Task directions:
Give back the entire listing that follows, exactly.

Stored data:

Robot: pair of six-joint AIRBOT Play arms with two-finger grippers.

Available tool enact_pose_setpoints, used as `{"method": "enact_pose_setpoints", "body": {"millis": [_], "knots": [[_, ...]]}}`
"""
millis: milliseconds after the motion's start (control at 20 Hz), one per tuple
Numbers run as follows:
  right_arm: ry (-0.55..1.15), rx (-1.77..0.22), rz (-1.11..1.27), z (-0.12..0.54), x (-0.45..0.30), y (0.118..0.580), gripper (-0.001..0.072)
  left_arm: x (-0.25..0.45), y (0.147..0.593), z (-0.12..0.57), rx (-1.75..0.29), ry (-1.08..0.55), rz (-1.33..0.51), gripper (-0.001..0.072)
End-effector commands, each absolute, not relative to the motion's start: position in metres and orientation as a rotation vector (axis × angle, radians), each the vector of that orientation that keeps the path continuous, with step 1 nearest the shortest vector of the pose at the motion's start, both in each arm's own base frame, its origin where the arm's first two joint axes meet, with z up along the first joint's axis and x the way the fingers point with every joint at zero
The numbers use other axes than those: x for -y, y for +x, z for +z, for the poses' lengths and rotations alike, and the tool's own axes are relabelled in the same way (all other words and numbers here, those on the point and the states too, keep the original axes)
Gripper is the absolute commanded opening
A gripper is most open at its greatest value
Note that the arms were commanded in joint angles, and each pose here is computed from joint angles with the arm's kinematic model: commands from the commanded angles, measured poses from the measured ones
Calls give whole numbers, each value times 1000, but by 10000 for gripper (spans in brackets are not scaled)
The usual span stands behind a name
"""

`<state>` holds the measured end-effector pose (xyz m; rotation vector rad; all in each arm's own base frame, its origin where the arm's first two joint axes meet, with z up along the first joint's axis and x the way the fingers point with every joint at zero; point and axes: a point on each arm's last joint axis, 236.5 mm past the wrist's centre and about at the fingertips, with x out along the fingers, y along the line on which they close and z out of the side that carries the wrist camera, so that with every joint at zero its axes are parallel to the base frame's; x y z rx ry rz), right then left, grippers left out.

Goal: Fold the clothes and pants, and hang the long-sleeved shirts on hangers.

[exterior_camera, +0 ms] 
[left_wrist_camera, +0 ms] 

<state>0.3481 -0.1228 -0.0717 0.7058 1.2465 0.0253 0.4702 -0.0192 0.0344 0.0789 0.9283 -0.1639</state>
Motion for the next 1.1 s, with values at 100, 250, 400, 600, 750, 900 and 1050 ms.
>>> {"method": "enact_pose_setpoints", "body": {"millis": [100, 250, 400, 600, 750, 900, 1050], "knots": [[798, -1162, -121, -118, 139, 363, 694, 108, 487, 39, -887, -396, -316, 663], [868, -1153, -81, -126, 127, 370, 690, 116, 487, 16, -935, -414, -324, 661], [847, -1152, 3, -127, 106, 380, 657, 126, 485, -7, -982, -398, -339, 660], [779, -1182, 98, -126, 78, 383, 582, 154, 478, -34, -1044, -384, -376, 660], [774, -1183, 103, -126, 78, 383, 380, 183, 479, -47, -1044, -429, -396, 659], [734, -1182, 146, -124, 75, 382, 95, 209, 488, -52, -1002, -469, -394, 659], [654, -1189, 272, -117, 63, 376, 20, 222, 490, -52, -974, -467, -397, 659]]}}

Response to this exercise:
Robot: pair of six-joint AIRBOT Play arms with two-finger grippers.

Available tool enact_pose_setpoints, used as `{"method": "enact_pose_setpoints", "body": {"millis": [_], "knots": [[_, ...]]}}`
"""
millis: milliseconds after the motion's start (control at 20 Hz), one per tuple
Numbers run as follows:
  right_arm: ry (-0.55..1.15), rx (-1.77..0.22), rz (-1.11..1.27), z (-0.12..0.54), x (-0.45..0.30), y (0.118..0.580), gripper (-0.001..0.072)
  left_arm: x (-0.25..0.45), y (0.147..0.593), z (-0.12..0.57), rx (-1.75..0.29), ry (-1.08..0.55), rz (-1.33..0.51), gripper (-0.001..0.072)
End-effector commands, each absolute, not relative to the motion's start: position in metres and orientation as a rotation vector (axis × angle, radians), each the vector of that orientation that keeps the path continuous, with step 1 nearest the shortest vector of the pose at the motion's start, both in each arm's own base frame, its origin where the arm's first two joint axes meet, with z up along the first joint's axis and x the way the fingers point with every joint at zero
The numbers use other axes than those: x for -y, y for +x, z for +z, for the poses' lengths and rotations alike, and the tool's own axes are relabelled in the same way (all other words and numbers here, those on the point and the states too, keep the original axes)
Gripper is the absolute commanded opening
A gripper is most open at its greatest value
Note that the arms were commanded in joint angles, and each pose here is computed from joint angles with the arm's kinematic model: commands from the commanded angles, measured poses from the measured ones
Calls give whole numbers, each value times 1000, but by 10000 for gripper (spans in brackets are not scaled)
The usual span stands behind a name
"""

`<state>` holds the measured end-effector pose (xyz m; rotation vector rad; all in each arm's own base frame, its origin where the arm's first two joint axes meet, with z up along the first joint's axis and x the way the fingers point with every joint at zero; point and axes: a point on each arm's last joint axis, 236.5 mm past the wrist's centre and about at the fingertips, with x out along the fingers, y along the line on which they close and z out of the side that carries the wrist camera, so that with every joint at zero its axes are parallel to the base frame's; x y z rx ry rz), right then left, grippers left out.

Goal: Fold the clothes and pants, and hang the long-sleeved shirts on hangers.

[exterior_camera, +0 ms] 
[left_wrist_camera, +0 ms] 

<state>0.3481 -0.1228 -0.0717 0.7058 1.2465 0.0253 0.4702 -0.0192 0.0344 0.0789 0.9283 -0.1639</state>
Motion for the next 1.1 s, with values at 100, 250, 400, 600, 750, 900 and 1050 ms.
>>> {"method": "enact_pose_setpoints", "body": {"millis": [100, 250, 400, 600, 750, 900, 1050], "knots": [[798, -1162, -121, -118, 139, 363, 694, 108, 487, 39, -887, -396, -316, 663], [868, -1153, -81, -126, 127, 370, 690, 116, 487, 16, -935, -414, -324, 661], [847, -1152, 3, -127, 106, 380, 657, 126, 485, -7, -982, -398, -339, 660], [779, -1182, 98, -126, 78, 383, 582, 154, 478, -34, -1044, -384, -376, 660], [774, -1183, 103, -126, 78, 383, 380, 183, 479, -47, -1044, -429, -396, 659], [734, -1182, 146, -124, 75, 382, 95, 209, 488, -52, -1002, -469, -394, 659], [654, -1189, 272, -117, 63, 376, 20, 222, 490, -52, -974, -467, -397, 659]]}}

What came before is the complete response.